A machine learning-based web application that predicts the risk of heart disease based on various health parameters.

Live Demo

Access the Live Application Here

Features

  • Interactive web interface for entering health parameters
  • Real-time prediction of heart disease risk with confidence levels
  • Visual risk assessment with intuitive color-coded indicators
  • Detailed dashboard with data visualizations to understand risk factors
  • Educational information about heart disease causes and prevention
  • Mobile-responsive design works on all devices

Tech Stack

  • Backend: FastAPI, Python
  • Frontend: HTML, Tailwind CSS, JavaScript
  • Data Processing: Pandas, NumPy
  • Machine Learning: Scikit-learn (Logistic Regression)
  • Visualization: Matplotlib, Seaborn, Chart.js

Installation

  1. Clone this repository

    git clone https://github.com/yourusername/heart-disease.git
    cd heart-disease
    
  2. Install dependencies:

    pip install -r requirements.txt
    
  3. Run the application:

    uvicorn application:app --reload
    
  4. Open your browser and navigate to:

    http://localhost:8000
    

How It Works

  1. Input Collection: Users provide their health parameters through an intuitive form
  2. Data Processing: The application processes and scales the input data
  3. Prediction: A trained machine learning model predicts the likelihood of heart disease
  4. Visualization: Results are displayed with intuitive visual representations
  5. Risk Assessment: A detailed risk assessment is provided based on the prediction

Deployment

This application is successfully deployed on Render: https://heart-disease-2gln.onrender.com/

The application can also be deployed to other platforms:

  • Render: Using the included render.yaml configuration
  • Railway: Using the included Procfile
  • Docker: Using the included Dockerfile

Model Details

The heart disease prediction model is trained using a dataset of patient health metrics. The model achieves high accuracy in identifying potential heart disease cases.

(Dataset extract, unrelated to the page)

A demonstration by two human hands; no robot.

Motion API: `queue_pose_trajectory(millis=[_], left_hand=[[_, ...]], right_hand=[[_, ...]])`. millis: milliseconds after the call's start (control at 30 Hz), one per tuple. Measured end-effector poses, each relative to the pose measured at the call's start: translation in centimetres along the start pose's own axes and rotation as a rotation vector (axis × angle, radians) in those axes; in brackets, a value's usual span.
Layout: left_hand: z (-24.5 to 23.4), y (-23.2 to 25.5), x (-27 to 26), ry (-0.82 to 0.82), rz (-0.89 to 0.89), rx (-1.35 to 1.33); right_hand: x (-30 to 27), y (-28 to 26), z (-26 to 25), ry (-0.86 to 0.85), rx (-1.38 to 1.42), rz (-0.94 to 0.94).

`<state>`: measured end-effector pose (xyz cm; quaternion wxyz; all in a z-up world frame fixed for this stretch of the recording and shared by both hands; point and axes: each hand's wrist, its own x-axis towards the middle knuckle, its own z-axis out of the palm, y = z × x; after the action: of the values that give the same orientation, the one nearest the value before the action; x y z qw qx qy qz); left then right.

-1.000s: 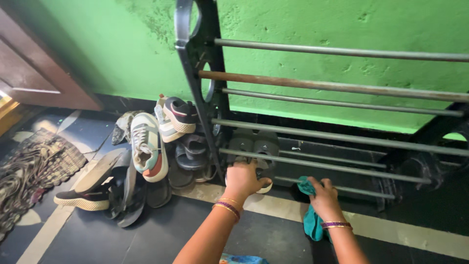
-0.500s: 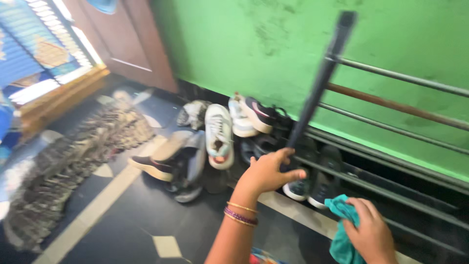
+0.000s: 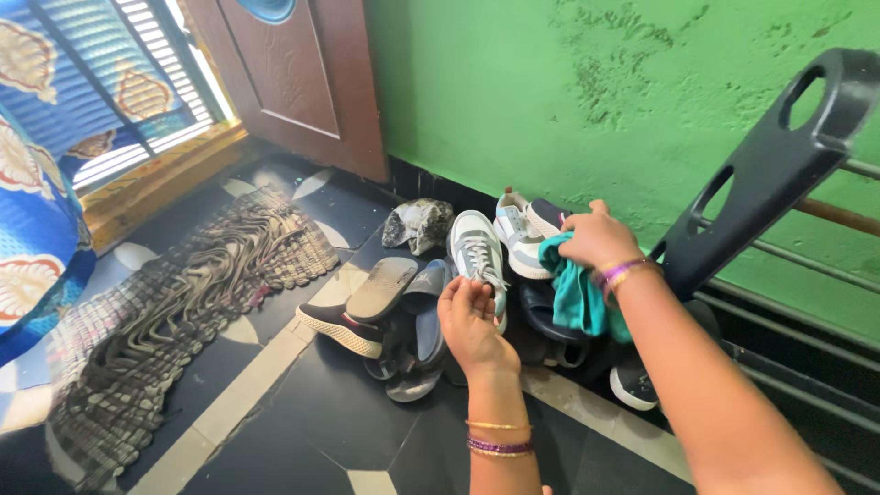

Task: The person wipes a grey slip-on shoe with a teal cloth, then places it on a metal shoe rack. They repeat this process with a second grey slip-on shoe and a white sneaker, wiping each shoe and arranging them on the rack.

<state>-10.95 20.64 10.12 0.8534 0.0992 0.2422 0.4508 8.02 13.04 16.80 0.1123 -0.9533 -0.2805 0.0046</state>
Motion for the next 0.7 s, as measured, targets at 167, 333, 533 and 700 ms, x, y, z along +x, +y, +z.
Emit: queue_pose_trajectory(millis=[167,333,533,700], left_hand=[[-0.6,-0.9,1.1,0.051,-0.024,-0.061],[-1.2,-4.2,1.7,0.025,-0.103,0.042],[-2.0,-4.9,2.3,0.041,-0.172,0.151],[-1.2,-4.2,2.0,0.189,-0.114,0.02]], right_hand=[[2.4,0.1,2.7,-0.166,-0.097,0.051],[0.6,1.3,4.1,0.144,-0.068,-0.222],[-0.5,-0.1,3.0,0.23,0.18,-0.291],[-1.0,-4.1,2.5,0.258,0.262,-0.435]])
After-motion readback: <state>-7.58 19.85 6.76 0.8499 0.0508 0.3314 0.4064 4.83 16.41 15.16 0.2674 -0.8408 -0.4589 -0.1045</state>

Key features used in prediction:

  • Age and gender
  • Chest pain type
  • Resting blood pressure
  • Serum cholesterol levels
  • Fasting blood sugar
  • Resting electrocardiographic results
  • Maximum heart rate
  • Exercise-induced angina
  • ST depression induced by exercise
  • Other cardiovascular indicators

Directory Structure

  • application.py: Main FastAPI application
  • Models/: Contains the trained machine learning model
  • templates/: HTML templates for the web interface
  • static/: Static assets (CSS, JavaScript, images)
  • notebooks/: Jupyter notebooks used for model development and analysis

Future Improvements

  • User accounts for tracking health metrics over time
  • API integration for healthcare providers
  • Enhanced data visualizations
  • Integration with wearable device data

License

© 2025 Viraj Gavade. All Rights Reserved.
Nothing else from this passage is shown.